Scandale des VPN : des millions d'internautes espionnés à leur insu

Un nouveau scandale secoue les boutiques d’applications mobiles. Selon une enquête conjointe du Tech Transparency Project (TTP) et du Financial Times, plusieurs VPN largement diffusés sur l’App Store d’Apple et le Google Play Store pourraient représenter une sérieuse menace pour la vie privée des internautes. Cinq applications en particulier – Turbo VPN, VPN Proxy Master, Thunder VPN, Snap VPN et Signal Secure VPN – sont suspectées d’entretenir des liens étroits avec l’armée chinoise.
Des connexions troublantes avec Qihoo 360, une entreprise sous surveillance américaine
Au cœur de l’affaire se trouve Qihoo 360, également connue sous le nom de 360 Security Technology. Cette société de cybersécurité chinoise, officiellement cotée à la Bourse de Shanghai, a été placée sur liste noire par le département de la Défense des États-Unis en 2020 pour ses liens présumés avec l’Armée populaire de libération chinoise.
L’enquête révèle que plusieurs des applications pointées du doigt sont développées par Innovative Connecting Pte, une entreprise basée à Singapour, mais contrôlée par Lemon Seed Technology, elle-même filiale de Qihoo 360 via des montages financiers passant par les îles Caïmans. D’autres sont liées à Guangzhou Lianchuang Technology, également sous l’égide de Qihoo.
Des offres d’emploi publiées par ces entités laissent peu de doute sur les intentions du groupe : certaines missions mentionnent explicitement des tâches de "surveillance et d’analyse des données", ciblant des candidats "familiers avec la culture américaine".
Une menace à l’échelle mondiale : des données qui voyagent... jusqu’en Chine
Derrière la promesse de sécurité et d’anonymat offerte par les VPN, se cache un risque majeur de transfert massif de données vers la Chine. Le TTP estime que des millions d’internautes américains, mais aussi européens, envoient à leur insu leur trafic Internet à des entreprises chinoises.
Cette situation est d’autant plus préoccupante que, selon la loi chinoise sur la sécurité nationale de 2017, toutes les entreprises – locales ou étrangères – sont tenues de coopérer avec les services de renseignement chinois sur simple demande. Cela inclut la transmission de données personnelles telles que l’historique de navigation.
Ainsi, les VPN contrôlés par Qihoo ou ses sociétés satellites peuvent servir d’aspirateurs de données et compromettre gravement la confidentialité des communications en ligne.

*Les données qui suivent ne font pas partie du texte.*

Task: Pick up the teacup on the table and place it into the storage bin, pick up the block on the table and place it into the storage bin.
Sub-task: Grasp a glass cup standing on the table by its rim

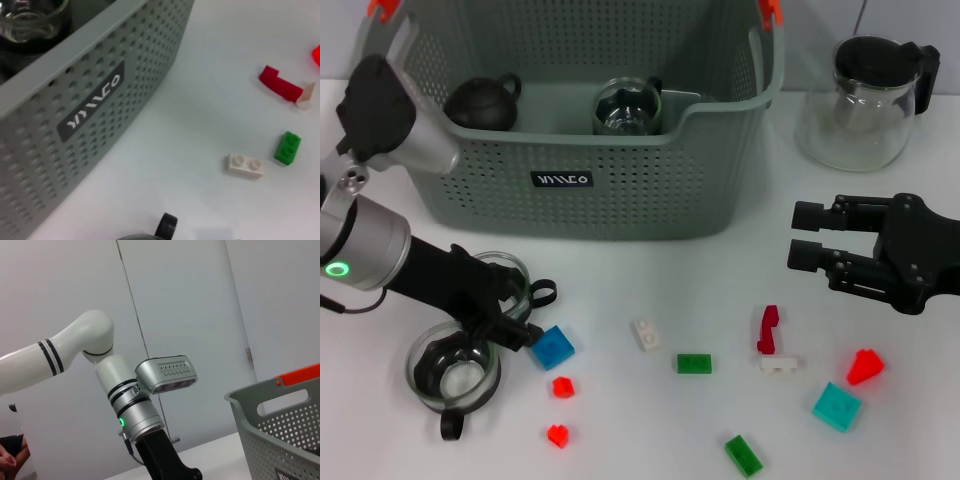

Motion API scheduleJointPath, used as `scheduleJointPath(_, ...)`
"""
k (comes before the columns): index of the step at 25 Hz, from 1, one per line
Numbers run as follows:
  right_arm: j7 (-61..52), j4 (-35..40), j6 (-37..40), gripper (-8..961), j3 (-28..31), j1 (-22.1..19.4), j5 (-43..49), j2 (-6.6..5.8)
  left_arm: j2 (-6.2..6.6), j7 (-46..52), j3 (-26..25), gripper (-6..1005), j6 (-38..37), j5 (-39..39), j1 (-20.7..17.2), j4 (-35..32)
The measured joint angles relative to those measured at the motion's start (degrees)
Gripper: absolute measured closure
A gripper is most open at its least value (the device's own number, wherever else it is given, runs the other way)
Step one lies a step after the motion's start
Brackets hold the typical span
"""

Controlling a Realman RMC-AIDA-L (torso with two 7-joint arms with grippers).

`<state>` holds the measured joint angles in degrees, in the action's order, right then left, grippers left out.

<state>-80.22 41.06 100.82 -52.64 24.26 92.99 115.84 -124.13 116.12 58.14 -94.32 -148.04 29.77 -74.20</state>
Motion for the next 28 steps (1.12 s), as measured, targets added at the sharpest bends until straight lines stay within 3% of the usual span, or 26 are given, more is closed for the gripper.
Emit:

Réactions d’Apple et de Google : des mesures timides face à une menace systémique
Face à ces révélations, Apple a réagi en retirant Thunder VPN et Snap VPN de l’App Store, tout en affirmant qu’elle continuera de supprimer les applications ne respectant pas ses règles. Toutefois, les trois autres VPN incriminés restent accessibles aux utilisateurs à ce jour.
De son côté, Google a indiqué être "engagé à se conformer aux sanctions applicables et aux lois sur la conformité commerciale", promettant des actions contre les comptes en infraction. Cependant, aucune des cinq applications n’a été retirée du Play Store à l’heure actuelle, comme l’a constaté 01Net.
Un signal d’alerte pour les internautes : tous les VPN ne se valent pas
Ces révélations doivent amener les utilisateurs à redoubler de vigilance. Contrairement aux apparences, un VPN n’est pas automatiquement synonyme de sécurité. Pour fonctionner, il intercepte l’ensemble du trafic Internet, ce qui lui donne un pouvoir considérable... s’il est entre de mauvaises mains.
Pire encore, certains de ces VPN apparaissent dans la liste des "VPN vérifiés" par Google, comme c’est le cas de Turbo VPN, pourtant au cœur de la polémique.
Les experts recommandent de se tourner exclusivement vers des fournisseurs VPN reconnus pour leur transparence et leur respect de la vie privée, tels que NordVPN, ExpressVPN ou ProtonVPN.
Un enjeu géopolitique plus large : les tensions entre les États-Unis et la Chine en toile de fond
Cette affaire s’inscrit dans un contexte de relations diplomatiques tendues entre les États-Unis et la Chine, sur fond de sanctions économiques, accusations d’espionnage et guerre technologique. Les révélations du TTP et du Financial Times ne font que raviver les tensions et soulignent les vulnérabilités des plateformes occidentales face à l’influence croissante de la Chine dans le numérique.
Ce scandale met en lumière les pratiques opaques qui peuvent se cacher derrière des applications populaires. Elle rappelle que la sécurité numérique est un enjeu stratégique, individuel et collectif. Et que, dans un monde de plus en plus connecté, la confiance doit se mériter, pas se télécharger à la légère.